I violated a cardinal rule of living in stealth today. I talked about my past.
The majority of the time, this isn't a problem. My family is small and tends to keep to itself. Furthermore, most of the clients I work with are quite far away from Minneapolis. The last two weeks, however, have been different.
I've been working in southeastern Minnesota at a health insurance company. More or less I've been filling in as an WebSphere MQ administrator, checking queues, monitoring middleware systems, deploying fixpaks and other updates. Today we were cloning the middleware monitoring system.
I've run updates on similar software before -- after all, my company writes it. This instance was unique because we are cloning the current environment and performing a test update on the clone. Once we iron out the potential problems, we'll perform the update on the production system and delete the clone.
I had thought they were going to perform the clone during the regular outage Tuesday night. When I checked the system this morning, however, I discovered nothing had been done. After tracking down the problem (wrong date on the work order), myself, a new trainer that was shadowing me, and my project manager at the health insurance company were lounging near a cube wall. We were waiting for the wall's owner to finish his conversation so we could ask him about performing the clone. While waiting we started chatting.
The owner's first names were Joseph Michael. So I quipped about my brother's kids, Joseph and Jonah. I remarked how utterly flustered my brother became when people called them "Joe and Joe". After all, would a teen really go by such biblical first names? I doubt it. Most Josephs and Jonahs I encountered shortened it to Joe.
"I'm just waiting for them to rebel against him," I said mischevously.
"What a sister!" remarked my co-worker.
It was a harmless thing to say, or so I thought.
My project manager recognized the names. Oh shit, could he? I quickly dismissed the story realizing I was in danger of letting my secret get out. Unfortunately, he persisted, guessing my brother's name of the first try. I was so shocked that my expression was all the confirmation he needed. He explained that my brother and his wife used to attend his church. They left, I can only assume, when they moved further north.
SHIT!!! What am I supposed to do now? My mind raced: If acted non-chalant, he might press or attempt to contact my brother. I doubt he'd react very well to someone saying "your sister" is working at the same company as they. Given my brother's tendency to use my old name and all it's horrible pronouns -- no matter who's around -- I'm perilously close to outing myself. It didn't take much to imagine what would happen next; allegations of a "cross-dresser" being sent to a client, my company disavowing me and quickly terminating me, unemployment, and the drain of my nearly complete SRS fund.

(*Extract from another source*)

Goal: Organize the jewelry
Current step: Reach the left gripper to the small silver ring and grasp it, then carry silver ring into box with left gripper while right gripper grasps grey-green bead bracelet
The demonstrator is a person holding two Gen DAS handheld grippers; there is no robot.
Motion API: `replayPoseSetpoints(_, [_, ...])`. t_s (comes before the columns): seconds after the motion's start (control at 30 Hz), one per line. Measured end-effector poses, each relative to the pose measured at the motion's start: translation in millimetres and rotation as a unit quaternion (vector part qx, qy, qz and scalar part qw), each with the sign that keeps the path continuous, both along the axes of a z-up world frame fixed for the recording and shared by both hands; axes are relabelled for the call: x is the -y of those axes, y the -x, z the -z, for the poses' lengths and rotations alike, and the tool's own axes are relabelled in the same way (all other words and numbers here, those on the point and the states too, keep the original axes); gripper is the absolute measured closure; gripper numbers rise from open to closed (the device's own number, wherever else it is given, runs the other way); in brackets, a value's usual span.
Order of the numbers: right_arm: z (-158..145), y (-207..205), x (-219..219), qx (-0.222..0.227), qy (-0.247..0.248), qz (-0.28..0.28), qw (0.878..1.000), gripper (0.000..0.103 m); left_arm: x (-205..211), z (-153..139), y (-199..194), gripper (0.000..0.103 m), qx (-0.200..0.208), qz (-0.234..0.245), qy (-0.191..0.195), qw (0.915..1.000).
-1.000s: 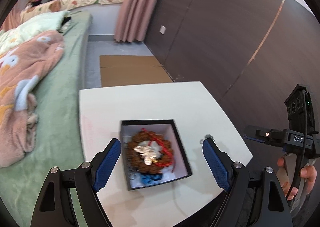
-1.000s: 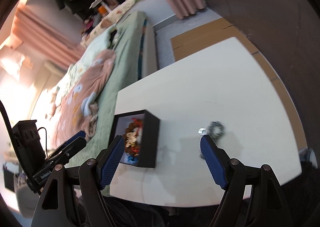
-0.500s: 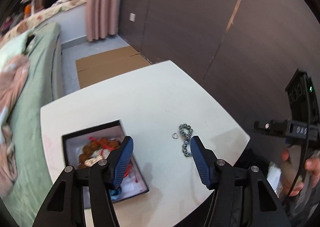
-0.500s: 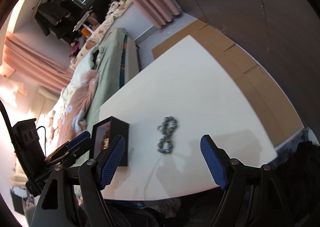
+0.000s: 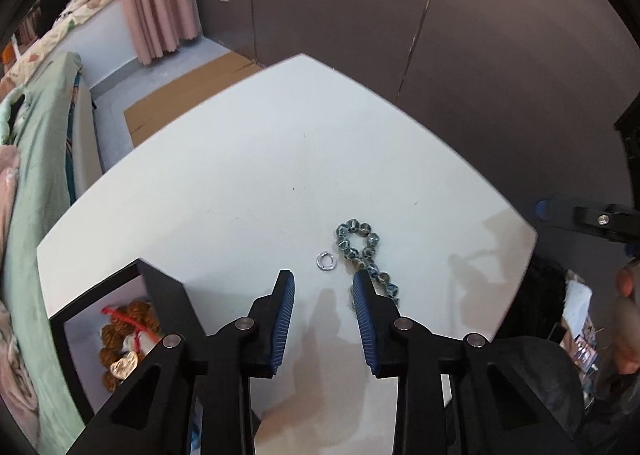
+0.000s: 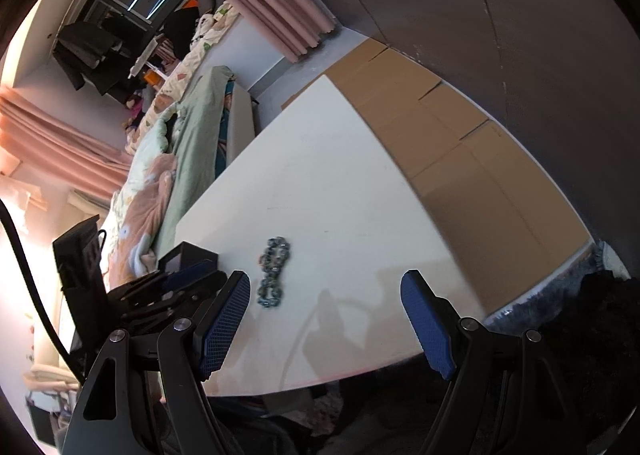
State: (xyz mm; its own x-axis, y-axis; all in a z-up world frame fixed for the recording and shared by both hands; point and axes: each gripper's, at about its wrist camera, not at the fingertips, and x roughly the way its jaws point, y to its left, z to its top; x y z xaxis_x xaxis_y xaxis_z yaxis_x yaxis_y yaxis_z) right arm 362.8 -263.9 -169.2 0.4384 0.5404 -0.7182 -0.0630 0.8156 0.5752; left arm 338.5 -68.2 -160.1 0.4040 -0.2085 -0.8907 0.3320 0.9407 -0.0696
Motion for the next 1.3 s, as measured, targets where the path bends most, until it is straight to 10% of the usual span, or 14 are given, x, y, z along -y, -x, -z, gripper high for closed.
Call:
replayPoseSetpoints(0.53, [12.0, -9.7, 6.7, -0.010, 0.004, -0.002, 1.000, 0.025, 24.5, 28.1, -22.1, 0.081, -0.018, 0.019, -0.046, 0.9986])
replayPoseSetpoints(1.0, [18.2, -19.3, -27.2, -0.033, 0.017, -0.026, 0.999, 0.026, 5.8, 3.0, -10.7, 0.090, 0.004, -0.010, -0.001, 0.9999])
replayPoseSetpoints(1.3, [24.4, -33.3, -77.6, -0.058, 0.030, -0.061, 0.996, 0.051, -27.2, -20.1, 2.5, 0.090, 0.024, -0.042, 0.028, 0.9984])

If you think this impossible, you're wrong. It's happened to others, and I'm no different. Unless your subject to it yourself, it'll be difficult for you to look past the privileges you have being cisgendered. You can never understand just how real this can be.

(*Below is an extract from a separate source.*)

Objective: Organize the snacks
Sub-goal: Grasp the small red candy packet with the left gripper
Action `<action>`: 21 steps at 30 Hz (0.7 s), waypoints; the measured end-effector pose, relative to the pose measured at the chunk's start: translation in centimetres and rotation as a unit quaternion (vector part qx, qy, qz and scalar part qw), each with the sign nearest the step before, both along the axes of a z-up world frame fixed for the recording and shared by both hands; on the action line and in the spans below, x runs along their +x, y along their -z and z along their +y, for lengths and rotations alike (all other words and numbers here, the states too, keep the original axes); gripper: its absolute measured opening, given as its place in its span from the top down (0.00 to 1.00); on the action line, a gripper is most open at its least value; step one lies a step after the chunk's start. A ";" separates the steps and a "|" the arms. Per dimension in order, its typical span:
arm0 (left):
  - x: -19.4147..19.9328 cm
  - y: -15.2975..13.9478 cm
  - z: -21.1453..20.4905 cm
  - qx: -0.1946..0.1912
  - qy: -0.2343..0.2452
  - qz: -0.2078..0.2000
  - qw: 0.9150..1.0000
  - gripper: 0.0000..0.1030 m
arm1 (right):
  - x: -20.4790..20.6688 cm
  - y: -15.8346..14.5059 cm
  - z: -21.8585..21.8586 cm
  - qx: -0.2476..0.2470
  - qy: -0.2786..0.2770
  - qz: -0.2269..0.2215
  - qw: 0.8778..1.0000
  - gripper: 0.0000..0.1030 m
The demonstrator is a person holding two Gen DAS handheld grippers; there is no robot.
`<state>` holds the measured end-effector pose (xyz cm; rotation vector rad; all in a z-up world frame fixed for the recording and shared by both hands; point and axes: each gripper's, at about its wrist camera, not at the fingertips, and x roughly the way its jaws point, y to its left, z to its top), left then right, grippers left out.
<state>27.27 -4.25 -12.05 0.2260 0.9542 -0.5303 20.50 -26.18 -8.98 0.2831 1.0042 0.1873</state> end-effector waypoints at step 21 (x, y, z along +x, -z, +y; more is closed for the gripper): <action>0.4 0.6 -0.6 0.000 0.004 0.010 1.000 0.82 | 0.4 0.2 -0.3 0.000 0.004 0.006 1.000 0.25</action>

Instead of letting it go, I explained that my brother and I were estranged. I didn't explain why, and thankfully no one pressed. With the subject turned a bit more serious, my companions by the cube wall understood they hit a nerve, and it's best not to pursue it further. I can only hope he has no way to contact him, I thought, shuddering internally.
After returning to my desk, I couldn't help hanging my head in my hands. "Stupid, stupid, stupid," I kept repeating to myself. I should have kept my big mouth shut. I tried to grind my mind to a halt before the dreadful possibilities unlocked by such a meaningless exchange contorted into a depressive mantra, rising steadily toward crescendo. And just went I was so close! I can't afford to screw this up now!
I berated myself for my mistake. Nine times out of ten, there was no harm in such details. Instead, I've stumbled into a coincidence that could spiral out of my control. In my current state, I'd have little defense if my secret were to get out. My company doesn't even know I'm trans to my knowledge. I never informed them of the fact. I still keep much of my past secret out of fear this will occur. Now it has. I can only hope that nothing more will come of it before my time in the southeastern metro is well behind me.